### Play audio

In [None]:
from IPython.display import Audio  # for playing audio files

In [None]:
audio = Audio('/Users/hela/Code/pata/Audio_data/01/01_block1_1_56_TA_1.wav')
audio

### Covert .wav to a STFT spectrogram
Short-time Fourier transform (STFT)

In [None]:
import librosa  # for processing audio data
import matplotlib.pyplot as plt
import numpy as np
import os

In [None]:
# one file OPTION 1 (size in inches, and no 224*224 needed for the model)

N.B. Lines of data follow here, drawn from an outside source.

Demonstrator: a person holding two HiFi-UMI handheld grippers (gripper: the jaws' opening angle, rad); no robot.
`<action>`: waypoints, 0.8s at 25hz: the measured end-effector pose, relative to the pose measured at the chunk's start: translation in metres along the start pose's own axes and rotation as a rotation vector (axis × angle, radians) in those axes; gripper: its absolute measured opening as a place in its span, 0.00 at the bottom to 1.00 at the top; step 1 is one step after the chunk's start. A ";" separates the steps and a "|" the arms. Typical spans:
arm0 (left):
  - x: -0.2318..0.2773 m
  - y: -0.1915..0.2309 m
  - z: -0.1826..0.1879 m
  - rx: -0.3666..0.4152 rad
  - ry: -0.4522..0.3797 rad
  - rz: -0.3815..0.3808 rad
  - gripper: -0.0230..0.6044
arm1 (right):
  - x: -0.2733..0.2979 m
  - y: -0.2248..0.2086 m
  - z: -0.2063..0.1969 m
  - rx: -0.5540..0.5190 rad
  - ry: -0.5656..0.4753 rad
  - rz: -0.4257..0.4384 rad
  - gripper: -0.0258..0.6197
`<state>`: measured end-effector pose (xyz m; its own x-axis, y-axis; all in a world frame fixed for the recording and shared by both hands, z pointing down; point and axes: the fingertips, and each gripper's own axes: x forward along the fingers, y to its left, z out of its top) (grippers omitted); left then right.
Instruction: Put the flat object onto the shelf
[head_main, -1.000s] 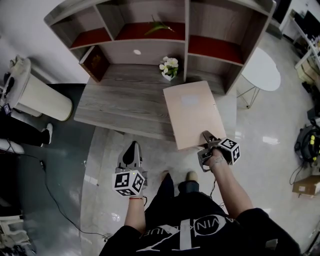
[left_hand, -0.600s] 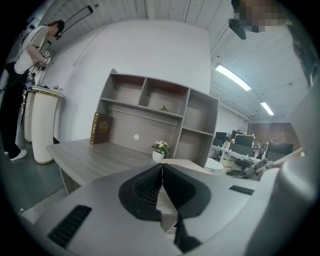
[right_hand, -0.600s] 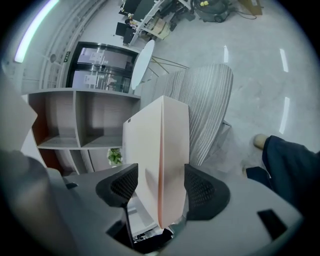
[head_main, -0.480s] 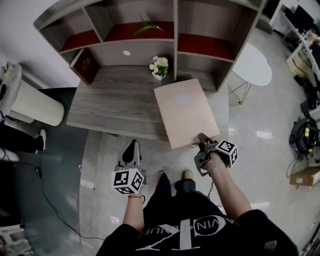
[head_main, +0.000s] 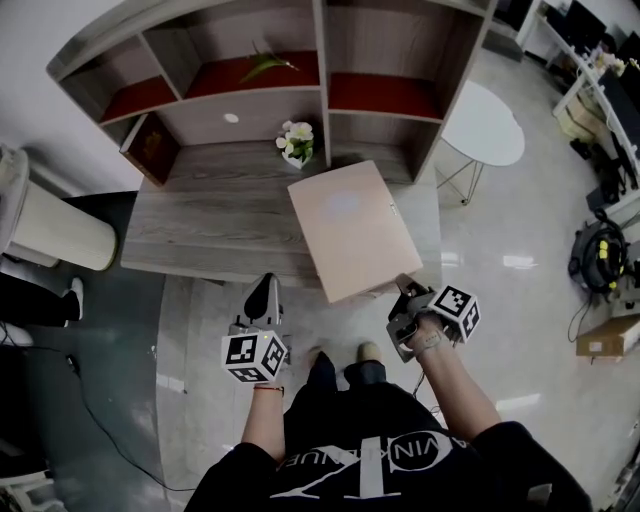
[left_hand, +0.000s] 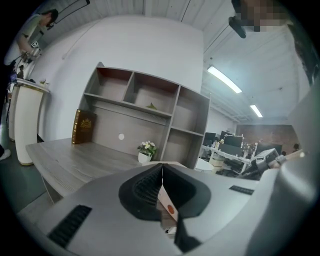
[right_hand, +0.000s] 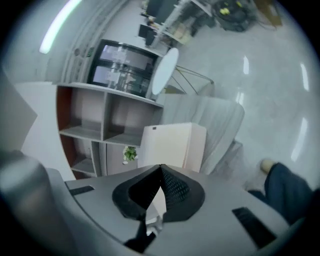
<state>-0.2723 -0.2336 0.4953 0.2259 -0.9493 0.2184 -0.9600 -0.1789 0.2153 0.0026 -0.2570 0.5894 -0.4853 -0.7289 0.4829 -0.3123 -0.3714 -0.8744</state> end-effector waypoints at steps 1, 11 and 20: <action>0.002 -0.002 0.001 0.002 -0.001 -0.005 0.04 | -0.003 0.008 0.007 -0.093 -0.024 0.006 0.05; 0.012 0.001 0.020 0.007 -0.032 0.001 0.04 | -0.017 0.060 0.039 -0.816 -0.107 0.067 0.05; 0.012 0.024 0.046 0.017 -0.076 0.057 0.04 | -0.027 0.087 0.059 -1.032 -0.173 0.109 0.05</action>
<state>-0.3001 -0.2611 0.4591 0.1579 -0.9750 0.1566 -0.9738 -0.1274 0.1886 0.0369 -0.3032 0.4977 -0.4545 -0.8314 0.3197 -0.8578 0.3119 -0.4084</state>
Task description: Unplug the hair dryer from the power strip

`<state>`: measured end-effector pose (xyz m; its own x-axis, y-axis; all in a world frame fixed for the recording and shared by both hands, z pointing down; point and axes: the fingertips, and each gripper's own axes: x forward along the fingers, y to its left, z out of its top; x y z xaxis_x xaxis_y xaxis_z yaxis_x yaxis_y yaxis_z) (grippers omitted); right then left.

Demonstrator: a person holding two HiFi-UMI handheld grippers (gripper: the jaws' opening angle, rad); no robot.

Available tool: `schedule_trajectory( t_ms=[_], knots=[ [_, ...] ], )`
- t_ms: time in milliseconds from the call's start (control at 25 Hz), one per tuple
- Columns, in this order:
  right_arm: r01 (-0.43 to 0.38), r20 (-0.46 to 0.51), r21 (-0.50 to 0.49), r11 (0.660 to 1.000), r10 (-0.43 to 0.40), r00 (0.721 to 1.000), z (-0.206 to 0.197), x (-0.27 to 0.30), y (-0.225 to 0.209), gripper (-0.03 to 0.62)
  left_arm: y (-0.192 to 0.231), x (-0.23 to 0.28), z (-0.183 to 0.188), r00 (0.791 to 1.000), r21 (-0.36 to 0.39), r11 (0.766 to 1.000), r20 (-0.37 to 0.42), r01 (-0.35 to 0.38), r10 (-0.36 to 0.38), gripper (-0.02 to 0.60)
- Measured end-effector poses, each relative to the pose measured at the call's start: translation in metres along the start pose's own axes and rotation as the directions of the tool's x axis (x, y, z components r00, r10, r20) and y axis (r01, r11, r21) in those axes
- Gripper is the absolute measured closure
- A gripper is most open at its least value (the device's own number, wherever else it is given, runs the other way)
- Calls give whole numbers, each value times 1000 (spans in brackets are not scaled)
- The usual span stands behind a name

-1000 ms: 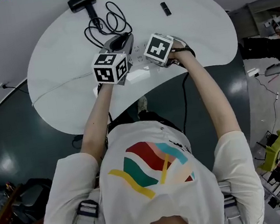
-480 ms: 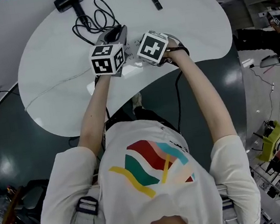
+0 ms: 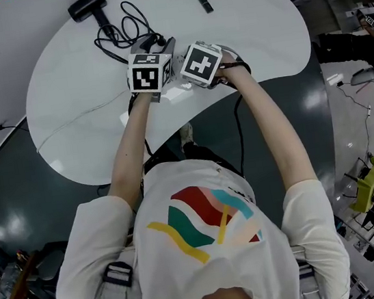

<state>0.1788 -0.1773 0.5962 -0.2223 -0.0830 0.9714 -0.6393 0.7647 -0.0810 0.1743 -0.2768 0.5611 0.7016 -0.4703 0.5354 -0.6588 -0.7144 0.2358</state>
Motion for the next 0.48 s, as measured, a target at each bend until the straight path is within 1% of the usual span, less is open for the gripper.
schedule_trajectory(
  t_ms=[80,160,240,360,480],
  knots=[
    [3,10,8,1000,-3,1000,0,0,-2,407,0,-3,-7,998,61,998,-60,-20,24,393],
    [21,28,16,1000,-22,999,3,-1,-7,413,2,-7,-10,996,92,995,-85,-28,35,393],
    [31,48,27,999,-33,998,5,-1,-11,425,3,-11,-10,996,82,996,-84,-30,37,393],
    [32,45,39,999,-33,998,2,2,-11,428,4,-16,-8,996,56,998,-78,-33,37,393],
    [42,39,37,998,-44,998,2,3,-11,427,4,-20,-11,995,46,998,-89,-36,40,394]
  ],
)
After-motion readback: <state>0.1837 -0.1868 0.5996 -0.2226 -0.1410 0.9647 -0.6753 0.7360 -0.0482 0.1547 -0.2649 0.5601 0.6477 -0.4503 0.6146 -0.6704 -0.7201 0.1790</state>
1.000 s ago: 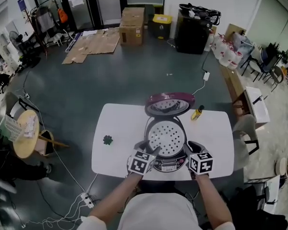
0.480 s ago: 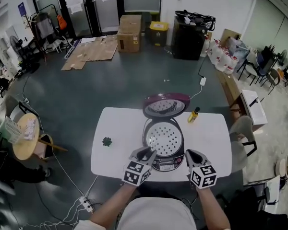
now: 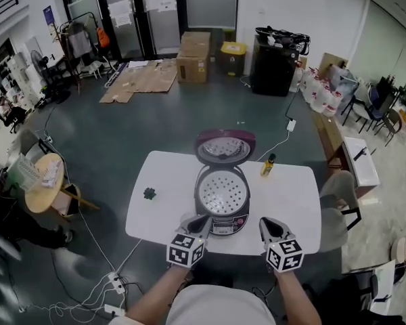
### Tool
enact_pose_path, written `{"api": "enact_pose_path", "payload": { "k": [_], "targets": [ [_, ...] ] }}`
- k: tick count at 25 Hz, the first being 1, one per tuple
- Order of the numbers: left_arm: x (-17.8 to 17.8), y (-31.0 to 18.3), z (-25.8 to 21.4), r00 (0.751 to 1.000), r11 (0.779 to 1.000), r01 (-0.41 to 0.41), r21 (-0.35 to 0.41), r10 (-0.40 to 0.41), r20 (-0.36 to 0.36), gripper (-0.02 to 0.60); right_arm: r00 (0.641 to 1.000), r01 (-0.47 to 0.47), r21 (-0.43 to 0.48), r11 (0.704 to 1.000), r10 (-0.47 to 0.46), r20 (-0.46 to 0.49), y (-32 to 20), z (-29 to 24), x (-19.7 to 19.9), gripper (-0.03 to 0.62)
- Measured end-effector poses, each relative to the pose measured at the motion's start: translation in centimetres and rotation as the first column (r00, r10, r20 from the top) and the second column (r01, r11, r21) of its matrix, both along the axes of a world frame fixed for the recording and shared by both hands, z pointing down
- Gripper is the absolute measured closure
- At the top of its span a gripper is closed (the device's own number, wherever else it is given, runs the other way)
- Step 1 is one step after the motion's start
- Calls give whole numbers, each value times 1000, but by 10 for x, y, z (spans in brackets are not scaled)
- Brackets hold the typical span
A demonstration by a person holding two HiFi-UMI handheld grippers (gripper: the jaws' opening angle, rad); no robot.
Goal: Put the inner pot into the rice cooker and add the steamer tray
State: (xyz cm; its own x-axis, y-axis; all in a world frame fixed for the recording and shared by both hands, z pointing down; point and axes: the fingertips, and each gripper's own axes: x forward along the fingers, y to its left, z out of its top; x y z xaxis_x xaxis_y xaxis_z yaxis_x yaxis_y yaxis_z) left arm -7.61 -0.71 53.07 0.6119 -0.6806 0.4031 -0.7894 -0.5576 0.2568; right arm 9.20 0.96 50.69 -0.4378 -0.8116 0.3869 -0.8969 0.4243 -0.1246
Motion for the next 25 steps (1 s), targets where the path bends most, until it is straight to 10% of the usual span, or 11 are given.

audio_file, sr = librosa.load('/Users/hela/Code/pata/Audio_data/01/01_block1_1_56_TA_1.wav')
s = librosa.stft(audio_file, center=False)
plt.figure(figsize=(4,5))
librosa.display.specshow(librosa.amplitude_to_db(s, ref=np.max))
# plt.savefig('/Users/hela/Code/pata/spectrograms_test/file.png', bbox_inches='tight', pad_inches=0, dpi=100)
plt.show()

Comment:
- audio = librosa.load returns audio time series (a 1D NumPy array of amplitude values)
- sr = sampling rate (e.g., 16000 Hz for speech). sr=None uses the file’s native sampling rate.
- librosa.stft = computes STFT, returns a complex-valued matrix where rows represent frequency bins, columns represent time frames
- hop_length = number of samples between consecutive windows (32 samples ≈ 2 ms at 16 kHz). A small hop length (high overlap, 75%) ensures smooth temporal resolution
- center = uses left-aligned frames, instead of centered frames
- librosa.amplitude_to_db = converts the power spectrogram to dB, a logarithmic scale that better matches human perception and highlights dynamic range
- ref=np.max: Sets the reference to the maximum power value, normalizing the dB scale so the loudest part is 0 dB
- bbox_inches='tight' = ensures the plot fits well in the saved image.

https://librosa.org/doc/0.9.2/generated/librosa.stft.html

In [None]:
# one file OPTION 2 (224*224 needed for the model, no white frame)

# Load audio
audio_file, sr = librosa.load('/Users/hela/Code/pata/Audio_data/01/01_block1_2_1_TA_2.wav')
s = librosa.stft(audio_file, center=False)
S_db = librosa.amplitude_to_db(np.abs(s), ref=np.max)

# Create figure with exact size and no padding
fig = plt.figure(figsize=(2.24, 2.24), dpi=100)
ax = plt.Axes(fig, [0., 0., 1., 1.])  # [left, bottom, width, height] in figure fraction
ax.set_axis_off()
fig.add_axes(ax)

# Display spectrogram
librosa.display.specshow(S_db, sr=sr, x_axis=None, y_axis=None, cmap='magma')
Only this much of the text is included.